EJ: That makes sense if you watch the episode. It’s funnier in the actual episode.

That’s another thing I’m never watching.

EJ: You would like “Rick and Morty,” Kara.

Yeah, maybe so. What would it take to make brick and mortar ... I’m watching “Riverdale” with Alex right now.

EJ: Okay.

Which is good. Do you watch “Riverdale,” Louie?

LS: No.

It’s Archie and Veronica. It’s really good. Betty. Anyway, but they’re awful, it’s like a dirty version. It’s really quite troubling.
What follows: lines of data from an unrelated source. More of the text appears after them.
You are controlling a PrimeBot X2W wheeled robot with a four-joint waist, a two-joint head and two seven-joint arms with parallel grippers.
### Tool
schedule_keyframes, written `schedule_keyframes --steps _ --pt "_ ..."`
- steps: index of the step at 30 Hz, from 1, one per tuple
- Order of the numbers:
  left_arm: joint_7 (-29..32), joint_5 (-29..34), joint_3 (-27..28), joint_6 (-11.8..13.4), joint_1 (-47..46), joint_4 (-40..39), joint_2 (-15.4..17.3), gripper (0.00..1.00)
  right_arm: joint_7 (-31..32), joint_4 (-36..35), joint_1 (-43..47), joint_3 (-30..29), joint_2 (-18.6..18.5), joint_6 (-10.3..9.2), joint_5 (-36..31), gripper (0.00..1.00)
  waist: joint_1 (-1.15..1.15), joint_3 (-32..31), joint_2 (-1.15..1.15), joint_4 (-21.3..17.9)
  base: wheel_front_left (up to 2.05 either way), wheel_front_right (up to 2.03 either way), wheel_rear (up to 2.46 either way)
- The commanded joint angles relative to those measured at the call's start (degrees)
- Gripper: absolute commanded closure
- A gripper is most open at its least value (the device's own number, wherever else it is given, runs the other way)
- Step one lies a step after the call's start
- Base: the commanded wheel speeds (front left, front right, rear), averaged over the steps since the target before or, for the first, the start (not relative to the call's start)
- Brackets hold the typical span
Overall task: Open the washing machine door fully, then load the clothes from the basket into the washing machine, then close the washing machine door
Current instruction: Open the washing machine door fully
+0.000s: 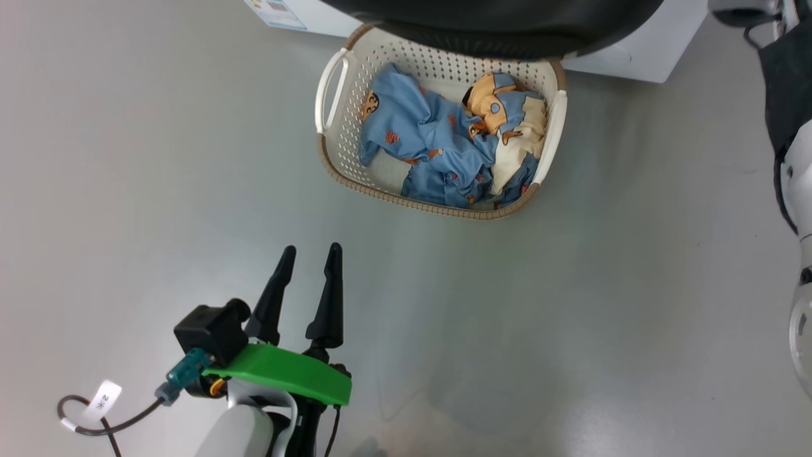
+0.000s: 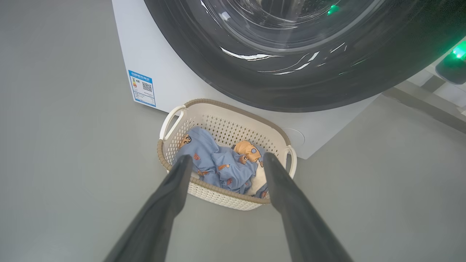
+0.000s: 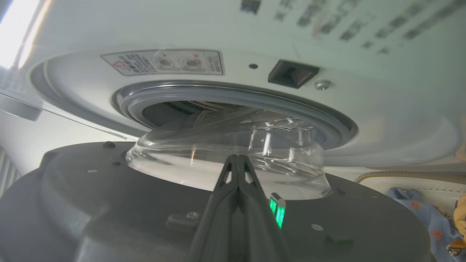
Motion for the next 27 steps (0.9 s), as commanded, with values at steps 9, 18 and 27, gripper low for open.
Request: schedule_keyframes --steps 9,18,27 --pt "-0.37 0.63 2.97 0.52 0.42 -0.59 1.20 0.00 2.45 -2.84 6.12 2.35 3.61 0.10 0.80 1.00 0.00 -3.17 0.00 -0.81 0.00 0.00 0.00" --pt "-0.37 1.62 3.64 0.68 1.38 -0.42 1.20 0.00 3.48 -3.97 11.35 3.28 4.57 0.10 1.84 1.00 0.00 -6.28 0.00 -1.54 0.00 0.00 0.00" --pt "-0.37 2.94 3.82 0.56 2.30 -0.18 1.20 0.00 5.32 -4.85 14.76 4.80 5.73 0.10 2.49 1.00 0.00 -8.78 0.00 -1.79 0.00 0.00 0.00"
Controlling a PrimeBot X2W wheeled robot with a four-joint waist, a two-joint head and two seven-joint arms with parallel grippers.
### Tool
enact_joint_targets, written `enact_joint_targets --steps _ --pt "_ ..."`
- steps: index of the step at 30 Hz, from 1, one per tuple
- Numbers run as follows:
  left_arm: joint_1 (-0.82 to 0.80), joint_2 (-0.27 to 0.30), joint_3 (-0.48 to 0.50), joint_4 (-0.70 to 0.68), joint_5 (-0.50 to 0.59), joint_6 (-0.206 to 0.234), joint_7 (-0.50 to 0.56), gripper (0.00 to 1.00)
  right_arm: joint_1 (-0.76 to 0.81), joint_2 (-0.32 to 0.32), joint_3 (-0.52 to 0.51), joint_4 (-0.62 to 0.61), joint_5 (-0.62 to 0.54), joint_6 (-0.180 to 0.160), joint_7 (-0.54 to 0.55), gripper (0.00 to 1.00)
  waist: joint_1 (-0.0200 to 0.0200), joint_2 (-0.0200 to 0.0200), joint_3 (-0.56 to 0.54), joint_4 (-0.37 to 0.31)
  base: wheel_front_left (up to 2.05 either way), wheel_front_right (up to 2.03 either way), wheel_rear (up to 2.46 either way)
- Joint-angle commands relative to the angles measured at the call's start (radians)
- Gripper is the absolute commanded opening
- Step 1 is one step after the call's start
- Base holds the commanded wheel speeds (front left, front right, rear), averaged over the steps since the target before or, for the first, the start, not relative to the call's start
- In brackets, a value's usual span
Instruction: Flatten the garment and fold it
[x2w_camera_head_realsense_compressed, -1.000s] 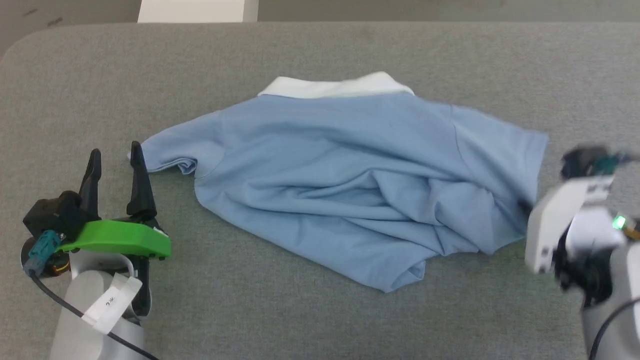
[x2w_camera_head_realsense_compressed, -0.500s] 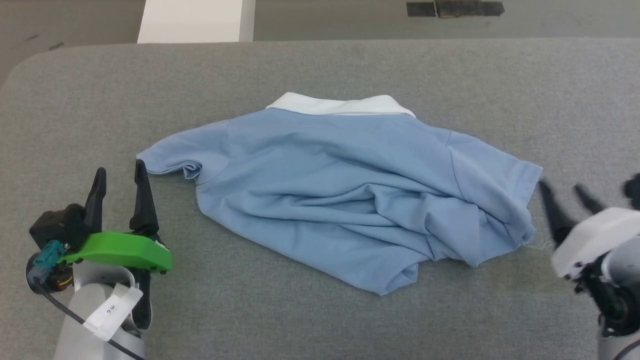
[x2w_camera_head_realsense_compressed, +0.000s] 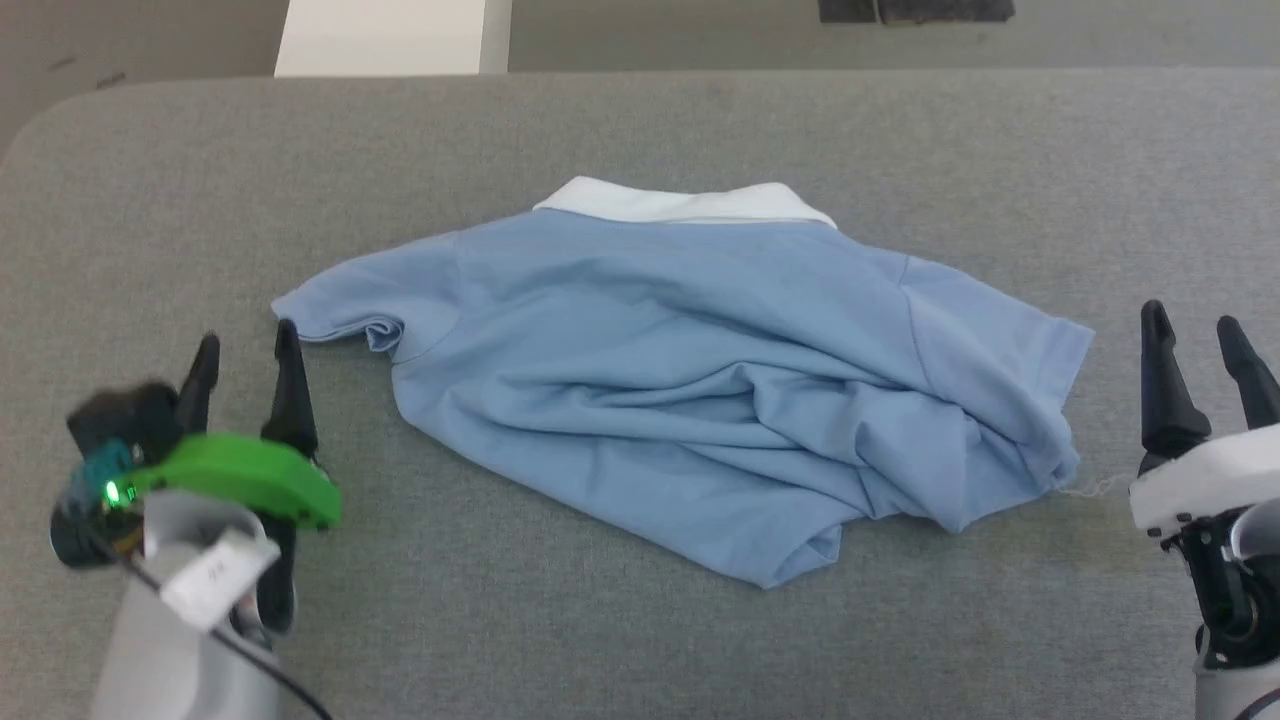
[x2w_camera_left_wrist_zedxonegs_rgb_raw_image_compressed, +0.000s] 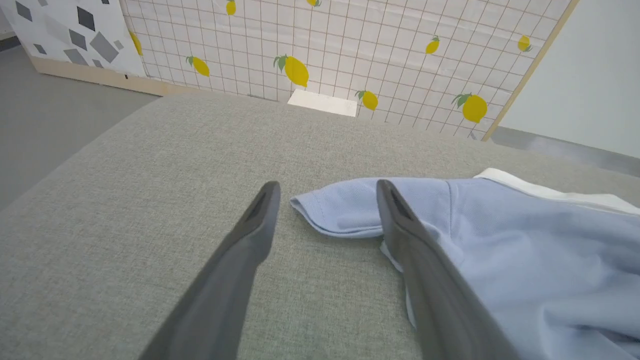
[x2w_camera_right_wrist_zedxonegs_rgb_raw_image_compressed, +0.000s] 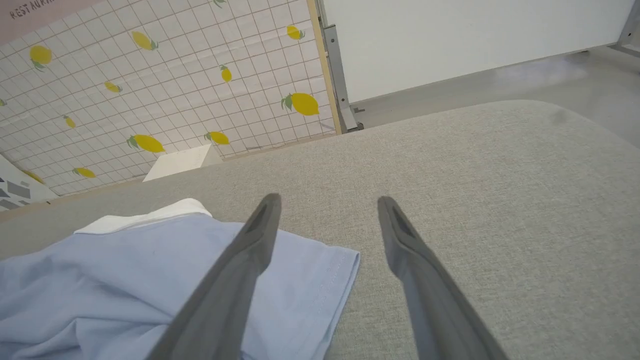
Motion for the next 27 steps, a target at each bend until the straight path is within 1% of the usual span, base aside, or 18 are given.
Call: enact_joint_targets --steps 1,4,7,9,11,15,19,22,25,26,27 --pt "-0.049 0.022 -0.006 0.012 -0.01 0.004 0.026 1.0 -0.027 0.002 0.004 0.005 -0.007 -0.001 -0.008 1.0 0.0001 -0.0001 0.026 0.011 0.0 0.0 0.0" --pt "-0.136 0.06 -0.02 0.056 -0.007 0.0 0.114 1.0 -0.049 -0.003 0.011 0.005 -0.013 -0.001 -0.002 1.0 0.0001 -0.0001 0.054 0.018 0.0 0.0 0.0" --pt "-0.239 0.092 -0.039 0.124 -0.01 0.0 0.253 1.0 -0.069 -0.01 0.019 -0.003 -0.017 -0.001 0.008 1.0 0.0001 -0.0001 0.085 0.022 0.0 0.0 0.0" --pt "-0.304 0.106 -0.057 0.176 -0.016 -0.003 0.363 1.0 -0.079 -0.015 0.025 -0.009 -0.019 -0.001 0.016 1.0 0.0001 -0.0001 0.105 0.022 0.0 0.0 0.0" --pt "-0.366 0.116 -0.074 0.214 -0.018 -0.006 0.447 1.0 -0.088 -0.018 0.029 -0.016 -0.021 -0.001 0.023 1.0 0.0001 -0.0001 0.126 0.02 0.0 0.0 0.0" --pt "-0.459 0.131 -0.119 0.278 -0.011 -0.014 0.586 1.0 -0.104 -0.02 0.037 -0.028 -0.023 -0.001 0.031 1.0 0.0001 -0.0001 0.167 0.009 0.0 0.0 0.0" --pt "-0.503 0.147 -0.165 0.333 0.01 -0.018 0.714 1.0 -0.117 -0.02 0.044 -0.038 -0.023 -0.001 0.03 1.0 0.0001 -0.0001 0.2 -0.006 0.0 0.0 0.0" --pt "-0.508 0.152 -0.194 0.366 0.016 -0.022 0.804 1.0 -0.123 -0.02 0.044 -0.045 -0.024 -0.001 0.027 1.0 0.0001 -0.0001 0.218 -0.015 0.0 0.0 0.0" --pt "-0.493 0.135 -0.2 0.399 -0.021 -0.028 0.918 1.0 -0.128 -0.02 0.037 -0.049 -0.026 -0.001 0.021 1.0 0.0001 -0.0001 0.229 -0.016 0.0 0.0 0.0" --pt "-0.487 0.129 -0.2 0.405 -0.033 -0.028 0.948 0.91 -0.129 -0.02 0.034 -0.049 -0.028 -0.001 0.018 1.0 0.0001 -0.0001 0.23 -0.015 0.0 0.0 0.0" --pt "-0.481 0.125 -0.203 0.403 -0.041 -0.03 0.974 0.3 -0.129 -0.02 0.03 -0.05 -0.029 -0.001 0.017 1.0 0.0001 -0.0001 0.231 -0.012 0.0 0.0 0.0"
LS: Why are watching that with Alex?

No, it’s not that dirty.

LS: He’s in eighth grade.

He’s fine. Just tell him to speak to me about this. You’ll do your own parenting someday. So, what will it take to make them flourish? Just, more interesting?

LS: Yeah.

EJ: Yeah, and I think having specifically different genres of games, so this is something that Ceki was saying to me after we did this. They’re specifically looking at Riven games, so like a DDR or rather a music type of game, that’s one of the things they thought about.

Sure. Oh yeah, dancing.

EJ: Sandals and shield games, or whatever you call it.

Sandals and shield.

EJ: Yeah, wizard games. They were saying they got the license to Star Trek, so they’re going to have a Star Trek game where you’re actually on the bridge of the Enterprise.

Oh, nice.

LS: That’s really cool.

EJ: Yeah, so I think like ...

You can do a lot of things.

EJ: To make it diverse the way a movie theater is, where you can go and see any different type of movie. You can see an action movie or a drama or a comedy ...

You remember that Tom Cruise movie “Minority Report” where they had those arcades ...

LS: Never saw it.

Well, you should see it because they have these things where people go in and they get an Academy award, they can feel like they’ve gotten an Academy award.

EJ: Oh, so it’s the experience of just receiving an Academy award.

Yeah, so then you give a speech, instead of ... there’s obviously a sexual element. Like you ...

EJ: Of course.

Get porn and stuff like that. But riding a motorcycle, maybe you don’t want to ...

LS: Skydiving would be good.

Skydiving. Yeah.

LS: I wonder how they can do it with an indoor skydiving ... I think they already have that.

EJ: Yeah!

LS: We went, Alec’s birthday, we went to an indoor skydiving place and they had one with a VR headset where you kind of ...

Oh yeah. So yeah, that would be cool.

EJ: Feels like you’re actually falling.

Yeah, it was cool. And then you don’t have to actually jump out of a plane. Anyway, there’s lots of things that can be really cool.

EJ: At the Code Conference this year, actually, we had ... there was a company, I think it was called Birdly.

Birdly, yeah.

EJ: Did you try that one?

LS: I wasn’t there.

Oh, you didn’t go. Alex did. He did it like seven times. It was fantastic.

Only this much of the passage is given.